Below is a listing; restate from it, character for character, the lines beginning at the line holding "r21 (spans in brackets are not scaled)" and ending at the line holding "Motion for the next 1", both included.

--

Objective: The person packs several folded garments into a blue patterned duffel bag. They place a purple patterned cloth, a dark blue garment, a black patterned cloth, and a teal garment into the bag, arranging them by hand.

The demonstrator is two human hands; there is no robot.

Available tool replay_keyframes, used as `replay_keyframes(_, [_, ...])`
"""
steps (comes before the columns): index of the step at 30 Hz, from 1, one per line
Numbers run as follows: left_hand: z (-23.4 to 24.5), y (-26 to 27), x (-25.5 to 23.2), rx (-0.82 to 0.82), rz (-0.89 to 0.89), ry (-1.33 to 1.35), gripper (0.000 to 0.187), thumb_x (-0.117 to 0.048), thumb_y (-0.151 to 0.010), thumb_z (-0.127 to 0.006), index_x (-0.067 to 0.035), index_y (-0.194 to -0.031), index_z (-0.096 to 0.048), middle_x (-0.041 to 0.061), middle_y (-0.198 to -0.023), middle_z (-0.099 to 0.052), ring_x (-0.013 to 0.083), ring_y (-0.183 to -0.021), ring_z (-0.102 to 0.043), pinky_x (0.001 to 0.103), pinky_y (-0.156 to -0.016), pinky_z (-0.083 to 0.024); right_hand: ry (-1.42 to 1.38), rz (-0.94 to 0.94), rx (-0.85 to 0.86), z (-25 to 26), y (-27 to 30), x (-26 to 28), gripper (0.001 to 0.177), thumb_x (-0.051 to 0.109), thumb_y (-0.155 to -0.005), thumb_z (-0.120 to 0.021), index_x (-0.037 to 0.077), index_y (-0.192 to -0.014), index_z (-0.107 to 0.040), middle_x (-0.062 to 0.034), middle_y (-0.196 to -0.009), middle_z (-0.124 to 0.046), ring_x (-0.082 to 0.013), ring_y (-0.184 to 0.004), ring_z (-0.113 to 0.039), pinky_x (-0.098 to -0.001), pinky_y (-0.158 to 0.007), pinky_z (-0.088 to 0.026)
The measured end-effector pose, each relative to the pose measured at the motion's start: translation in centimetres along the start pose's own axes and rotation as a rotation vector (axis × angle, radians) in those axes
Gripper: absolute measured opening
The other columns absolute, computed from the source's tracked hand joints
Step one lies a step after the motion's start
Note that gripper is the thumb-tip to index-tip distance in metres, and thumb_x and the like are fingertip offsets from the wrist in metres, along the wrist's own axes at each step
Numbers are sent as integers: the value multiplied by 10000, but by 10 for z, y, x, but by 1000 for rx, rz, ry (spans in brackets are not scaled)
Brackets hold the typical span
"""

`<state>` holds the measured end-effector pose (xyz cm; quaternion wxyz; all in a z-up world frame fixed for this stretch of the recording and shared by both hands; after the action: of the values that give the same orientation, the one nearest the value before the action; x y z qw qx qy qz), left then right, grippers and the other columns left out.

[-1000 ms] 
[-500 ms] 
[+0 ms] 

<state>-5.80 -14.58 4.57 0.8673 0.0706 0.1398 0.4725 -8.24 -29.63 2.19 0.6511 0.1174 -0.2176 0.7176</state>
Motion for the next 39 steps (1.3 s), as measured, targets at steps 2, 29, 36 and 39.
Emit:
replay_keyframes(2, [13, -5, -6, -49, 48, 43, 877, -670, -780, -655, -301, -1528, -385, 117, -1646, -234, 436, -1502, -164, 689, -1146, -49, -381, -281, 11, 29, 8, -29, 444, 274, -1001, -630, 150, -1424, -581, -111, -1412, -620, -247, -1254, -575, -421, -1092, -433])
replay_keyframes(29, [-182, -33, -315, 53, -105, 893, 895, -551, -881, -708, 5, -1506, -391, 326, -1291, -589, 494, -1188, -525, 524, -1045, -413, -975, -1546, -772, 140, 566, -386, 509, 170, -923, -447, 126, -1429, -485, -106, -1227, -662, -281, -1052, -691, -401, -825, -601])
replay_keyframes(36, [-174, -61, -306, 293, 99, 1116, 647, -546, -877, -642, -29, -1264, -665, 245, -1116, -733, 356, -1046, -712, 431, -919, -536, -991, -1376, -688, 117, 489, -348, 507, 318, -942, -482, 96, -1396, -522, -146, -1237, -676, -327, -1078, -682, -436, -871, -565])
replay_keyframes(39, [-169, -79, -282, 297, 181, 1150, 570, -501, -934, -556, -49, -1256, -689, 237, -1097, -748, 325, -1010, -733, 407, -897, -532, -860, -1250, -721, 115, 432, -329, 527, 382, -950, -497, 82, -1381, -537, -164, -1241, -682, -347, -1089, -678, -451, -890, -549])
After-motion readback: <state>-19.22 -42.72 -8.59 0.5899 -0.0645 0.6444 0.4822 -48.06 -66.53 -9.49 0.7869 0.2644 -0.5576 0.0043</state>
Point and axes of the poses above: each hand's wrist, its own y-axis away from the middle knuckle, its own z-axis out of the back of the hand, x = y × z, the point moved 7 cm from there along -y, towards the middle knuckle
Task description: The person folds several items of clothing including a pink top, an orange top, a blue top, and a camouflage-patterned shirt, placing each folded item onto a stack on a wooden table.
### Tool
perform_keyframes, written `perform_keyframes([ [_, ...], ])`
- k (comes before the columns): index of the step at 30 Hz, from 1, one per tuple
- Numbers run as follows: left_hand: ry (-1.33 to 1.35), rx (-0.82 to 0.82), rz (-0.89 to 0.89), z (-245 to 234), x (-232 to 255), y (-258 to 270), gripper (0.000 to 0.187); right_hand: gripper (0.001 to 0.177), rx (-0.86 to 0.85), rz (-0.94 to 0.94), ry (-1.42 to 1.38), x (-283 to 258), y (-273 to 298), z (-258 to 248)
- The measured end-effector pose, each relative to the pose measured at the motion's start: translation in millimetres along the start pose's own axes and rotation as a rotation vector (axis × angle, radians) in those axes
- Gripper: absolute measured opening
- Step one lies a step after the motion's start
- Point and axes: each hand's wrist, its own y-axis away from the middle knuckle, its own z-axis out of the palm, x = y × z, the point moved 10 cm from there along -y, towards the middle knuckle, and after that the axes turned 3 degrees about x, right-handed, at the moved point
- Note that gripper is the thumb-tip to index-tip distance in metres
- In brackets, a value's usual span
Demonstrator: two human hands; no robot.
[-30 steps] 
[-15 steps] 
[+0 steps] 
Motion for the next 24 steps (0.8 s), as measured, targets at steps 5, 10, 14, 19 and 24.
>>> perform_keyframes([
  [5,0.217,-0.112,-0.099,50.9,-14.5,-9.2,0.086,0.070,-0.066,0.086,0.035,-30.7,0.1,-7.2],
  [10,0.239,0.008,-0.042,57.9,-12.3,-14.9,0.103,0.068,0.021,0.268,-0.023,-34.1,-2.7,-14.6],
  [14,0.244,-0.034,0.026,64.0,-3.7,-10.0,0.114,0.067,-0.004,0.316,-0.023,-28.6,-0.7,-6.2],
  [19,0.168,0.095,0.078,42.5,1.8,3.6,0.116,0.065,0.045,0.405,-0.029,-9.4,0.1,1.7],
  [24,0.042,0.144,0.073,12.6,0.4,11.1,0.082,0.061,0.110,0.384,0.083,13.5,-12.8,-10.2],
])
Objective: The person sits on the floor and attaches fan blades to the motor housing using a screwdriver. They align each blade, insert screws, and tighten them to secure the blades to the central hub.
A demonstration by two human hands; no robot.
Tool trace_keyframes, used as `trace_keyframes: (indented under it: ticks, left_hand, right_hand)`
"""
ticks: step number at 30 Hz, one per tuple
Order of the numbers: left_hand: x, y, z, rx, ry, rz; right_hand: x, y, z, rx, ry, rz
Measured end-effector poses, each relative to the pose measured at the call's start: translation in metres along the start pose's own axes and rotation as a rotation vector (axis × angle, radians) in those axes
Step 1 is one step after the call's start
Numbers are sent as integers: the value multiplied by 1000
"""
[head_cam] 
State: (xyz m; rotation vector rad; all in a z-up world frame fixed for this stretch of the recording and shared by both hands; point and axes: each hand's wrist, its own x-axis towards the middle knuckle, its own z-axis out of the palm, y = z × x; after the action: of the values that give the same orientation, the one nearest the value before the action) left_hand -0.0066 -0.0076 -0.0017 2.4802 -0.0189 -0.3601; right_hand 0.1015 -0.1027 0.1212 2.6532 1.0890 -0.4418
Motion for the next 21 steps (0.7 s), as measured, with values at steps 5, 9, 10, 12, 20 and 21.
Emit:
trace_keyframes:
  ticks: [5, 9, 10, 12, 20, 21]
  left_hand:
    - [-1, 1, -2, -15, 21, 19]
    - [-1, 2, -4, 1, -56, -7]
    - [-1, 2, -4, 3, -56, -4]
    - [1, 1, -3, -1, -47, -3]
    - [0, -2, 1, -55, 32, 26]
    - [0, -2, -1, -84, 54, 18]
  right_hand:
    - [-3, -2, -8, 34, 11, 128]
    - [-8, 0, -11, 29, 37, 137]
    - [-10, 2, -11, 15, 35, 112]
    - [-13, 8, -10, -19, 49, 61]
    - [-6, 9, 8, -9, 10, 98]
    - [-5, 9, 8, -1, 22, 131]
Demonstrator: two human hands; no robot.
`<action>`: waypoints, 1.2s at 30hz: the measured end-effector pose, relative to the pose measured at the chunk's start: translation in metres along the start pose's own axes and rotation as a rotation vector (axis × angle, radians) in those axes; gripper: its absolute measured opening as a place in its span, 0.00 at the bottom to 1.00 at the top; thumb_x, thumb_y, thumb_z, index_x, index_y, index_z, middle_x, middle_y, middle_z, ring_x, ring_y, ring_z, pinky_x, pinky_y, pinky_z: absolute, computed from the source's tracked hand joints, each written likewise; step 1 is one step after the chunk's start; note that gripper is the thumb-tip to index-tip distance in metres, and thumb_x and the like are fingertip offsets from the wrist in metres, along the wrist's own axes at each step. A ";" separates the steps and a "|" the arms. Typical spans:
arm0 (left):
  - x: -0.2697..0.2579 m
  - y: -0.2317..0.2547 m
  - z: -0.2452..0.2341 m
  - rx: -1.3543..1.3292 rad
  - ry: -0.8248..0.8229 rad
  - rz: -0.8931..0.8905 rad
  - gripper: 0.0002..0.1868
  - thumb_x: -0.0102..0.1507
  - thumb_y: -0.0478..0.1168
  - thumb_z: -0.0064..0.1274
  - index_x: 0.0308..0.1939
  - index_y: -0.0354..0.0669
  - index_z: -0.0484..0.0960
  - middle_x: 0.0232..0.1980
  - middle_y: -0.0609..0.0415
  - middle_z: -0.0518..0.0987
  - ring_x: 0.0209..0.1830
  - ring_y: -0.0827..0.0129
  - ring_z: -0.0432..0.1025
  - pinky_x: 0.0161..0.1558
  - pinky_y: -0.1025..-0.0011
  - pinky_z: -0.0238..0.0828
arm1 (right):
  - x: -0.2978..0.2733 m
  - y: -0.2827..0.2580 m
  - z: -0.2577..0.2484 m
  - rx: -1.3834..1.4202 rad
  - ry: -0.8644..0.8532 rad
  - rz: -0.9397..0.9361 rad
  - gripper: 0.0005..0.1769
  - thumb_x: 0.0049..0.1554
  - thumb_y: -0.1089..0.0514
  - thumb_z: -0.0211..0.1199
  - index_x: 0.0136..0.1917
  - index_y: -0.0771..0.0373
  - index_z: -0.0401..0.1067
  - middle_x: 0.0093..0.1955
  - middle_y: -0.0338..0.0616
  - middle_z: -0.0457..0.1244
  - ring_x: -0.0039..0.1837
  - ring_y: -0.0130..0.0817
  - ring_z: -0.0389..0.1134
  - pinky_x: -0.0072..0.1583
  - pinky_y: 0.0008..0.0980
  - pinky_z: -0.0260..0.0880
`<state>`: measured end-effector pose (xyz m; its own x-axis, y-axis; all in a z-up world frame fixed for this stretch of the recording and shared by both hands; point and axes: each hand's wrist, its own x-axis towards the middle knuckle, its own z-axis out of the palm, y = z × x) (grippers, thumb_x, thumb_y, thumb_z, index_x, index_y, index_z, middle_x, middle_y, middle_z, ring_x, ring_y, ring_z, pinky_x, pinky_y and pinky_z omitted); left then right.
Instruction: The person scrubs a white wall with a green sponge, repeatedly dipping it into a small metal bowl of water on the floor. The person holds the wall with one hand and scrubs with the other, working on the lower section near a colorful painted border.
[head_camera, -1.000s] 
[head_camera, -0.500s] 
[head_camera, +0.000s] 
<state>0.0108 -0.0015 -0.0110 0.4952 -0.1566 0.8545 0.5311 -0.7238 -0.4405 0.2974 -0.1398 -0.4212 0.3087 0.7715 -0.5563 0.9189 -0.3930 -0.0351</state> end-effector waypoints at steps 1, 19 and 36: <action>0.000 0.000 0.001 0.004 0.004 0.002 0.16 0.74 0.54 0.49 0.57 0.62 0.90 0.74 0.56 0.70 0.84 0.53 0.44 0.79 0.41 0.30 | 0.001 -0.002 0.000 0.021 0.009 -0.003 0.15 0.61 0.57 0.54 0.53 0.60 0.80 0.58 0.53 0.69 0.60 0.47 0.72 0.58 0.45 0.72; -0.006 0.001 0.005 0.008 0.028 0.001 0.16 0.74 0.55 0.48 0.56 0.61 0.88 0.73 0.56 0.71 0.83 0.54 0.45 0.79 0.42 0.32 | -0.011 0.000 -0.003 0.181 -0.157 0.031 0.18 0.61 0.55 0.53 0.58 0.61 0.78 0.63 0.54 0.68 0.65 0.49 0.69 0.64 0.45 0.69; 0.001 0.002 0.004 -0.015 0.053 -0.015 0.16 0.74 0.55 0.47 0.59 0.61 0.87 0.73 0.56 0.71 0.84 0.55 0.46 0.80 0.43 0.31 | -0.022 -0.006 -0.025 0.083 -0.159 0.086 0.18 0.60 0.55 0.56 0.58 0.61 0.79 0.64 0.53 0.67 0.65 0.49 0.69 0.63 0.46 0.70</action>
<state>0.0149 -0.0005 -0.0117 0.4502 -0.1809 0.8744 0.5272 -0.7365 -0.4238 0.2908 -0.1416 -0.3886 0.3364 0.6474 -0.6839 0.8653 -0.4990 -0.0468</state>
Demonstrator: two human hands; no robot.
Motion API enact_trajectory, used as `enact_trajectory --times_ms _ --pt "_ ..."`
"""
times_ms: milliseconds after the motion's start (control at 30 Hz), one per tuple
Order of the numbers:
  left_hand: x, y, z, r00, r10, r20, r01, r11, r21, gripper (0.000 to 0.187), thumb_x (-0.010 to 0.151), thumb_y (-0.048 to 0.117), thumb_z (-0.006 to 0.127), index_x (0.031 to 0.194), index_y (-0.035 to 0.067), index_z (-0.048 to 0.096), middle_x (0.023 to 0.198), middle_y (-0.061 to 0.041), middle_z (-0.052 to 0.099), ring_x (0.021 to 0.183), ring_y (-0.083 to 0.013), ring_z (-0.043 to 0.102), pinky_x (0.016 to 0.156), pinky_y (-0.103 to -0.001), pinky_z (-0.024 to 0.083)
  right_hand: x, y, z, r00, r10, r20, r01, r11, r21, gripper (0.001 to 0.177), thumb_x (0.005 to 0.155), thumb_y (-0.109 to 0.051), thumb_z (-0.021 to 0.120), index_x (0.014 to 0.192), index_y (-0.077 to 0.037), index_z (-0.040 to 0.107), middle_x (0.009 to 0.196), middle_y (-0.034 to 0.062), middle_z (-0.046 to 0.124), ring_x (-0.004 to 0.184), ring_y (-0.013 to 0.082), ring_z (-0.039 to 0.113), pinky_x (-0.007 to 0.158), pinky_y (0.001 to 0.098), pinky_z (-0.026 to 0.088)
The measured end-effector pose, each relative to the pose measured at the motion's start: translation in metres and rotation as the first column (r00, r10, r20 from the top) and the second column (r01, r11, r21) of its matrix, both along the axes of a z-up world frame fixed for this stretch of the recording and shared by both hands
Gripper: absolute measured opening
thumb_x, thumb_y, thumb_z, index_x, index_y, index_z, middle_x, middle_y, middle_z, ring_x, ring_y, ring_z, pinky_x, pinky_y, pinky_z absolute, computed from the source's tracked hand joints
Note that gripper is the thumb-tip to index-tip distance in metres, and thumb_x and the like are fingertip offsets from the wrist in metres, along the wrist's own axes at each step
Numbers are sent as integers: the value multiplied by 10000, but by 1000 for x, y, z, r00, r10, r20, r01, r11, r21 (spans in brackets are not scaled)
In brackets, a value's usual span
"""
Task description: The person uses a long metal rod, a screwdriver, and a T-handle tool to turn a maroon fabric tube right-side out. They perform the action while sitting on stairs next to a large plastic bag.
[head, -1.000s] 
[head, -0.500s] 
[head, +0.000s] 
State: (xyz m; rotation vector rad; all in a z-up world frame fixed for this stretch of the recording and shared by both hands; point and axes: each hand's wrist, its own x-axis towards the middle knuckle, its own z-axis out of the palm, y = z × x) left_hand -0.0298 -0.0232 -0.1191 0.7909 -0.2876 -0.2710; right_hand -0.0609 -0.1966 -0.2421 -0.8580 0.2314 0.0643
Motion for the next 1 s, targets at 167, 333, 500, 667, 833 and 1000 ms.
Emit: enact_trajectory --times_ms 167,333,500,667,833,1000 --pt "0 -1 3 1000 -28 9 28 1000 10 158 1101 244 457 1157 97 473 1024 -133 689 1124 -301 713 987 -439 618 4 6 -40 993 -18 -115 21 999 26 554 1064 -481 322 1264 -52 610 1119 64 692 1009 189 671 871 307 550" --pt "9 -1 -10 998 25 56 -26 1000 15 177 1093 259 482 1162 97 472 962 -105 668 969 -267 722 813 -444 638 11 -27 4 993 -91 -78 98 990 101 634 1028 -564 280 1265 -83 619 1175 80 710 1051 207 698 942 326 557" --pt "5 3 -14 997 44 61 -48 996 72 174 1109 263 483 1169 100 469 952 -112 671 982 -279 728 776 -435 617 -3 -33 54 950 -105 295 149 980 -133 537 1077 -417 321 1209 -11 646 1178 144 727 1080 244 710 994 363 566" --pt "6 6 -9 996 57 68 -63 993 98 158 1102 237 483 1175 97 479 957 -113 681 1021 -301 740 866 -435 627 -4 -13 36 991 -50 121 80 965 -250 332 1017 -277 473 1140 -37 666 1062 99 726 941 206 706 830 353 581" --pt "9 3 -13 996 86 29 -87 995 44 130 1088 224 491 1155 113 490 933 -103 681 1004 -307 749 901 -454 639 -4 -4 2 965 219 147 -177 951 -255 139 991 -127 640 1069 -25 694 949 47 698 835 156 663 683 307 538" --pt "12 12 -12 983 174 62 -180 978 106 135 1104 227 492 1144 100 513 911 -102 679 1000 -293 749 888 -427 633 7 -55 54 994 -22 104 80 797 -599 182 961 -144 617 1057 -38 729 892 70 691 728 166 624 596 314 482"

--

* **Written solution**
Numbers are sent as integers: the value multiplied by 10000, but by 1000 for x, y, z, r00, r10, r20, r01, r11, r21 (spans in brackets are not scaled)
In brackets, a value's usual span
"""
Task description: The person uses a long metal rod, a screwdriver, and a T-handle tool to turn a maroon fabric tube right-side out. They perform the action while sitting on stairs next to a large plastic bag.
[head, -1.000s] 
[head, -0.500s] 
[head, +0.000s] 
State: (xyz m; rotation vector rad; all in a z-up world frame fixed for this stretch of the recording and shared by both hands; point and axes: each hand's wrist, its own x-axis towards the middle knuckle, its own z-axis out of the palm, y = z × x) left_hand -0.0298 -0.0232 -0.1191 0.7909 -0.2876 -0.2710; right_hand -0.0609 -0.1966 -0.2421 -0.8580 0.2314 0.0643
Motion for the next 1 s, targets at 167, 333, 500, 667, 833 and 1000 ms.

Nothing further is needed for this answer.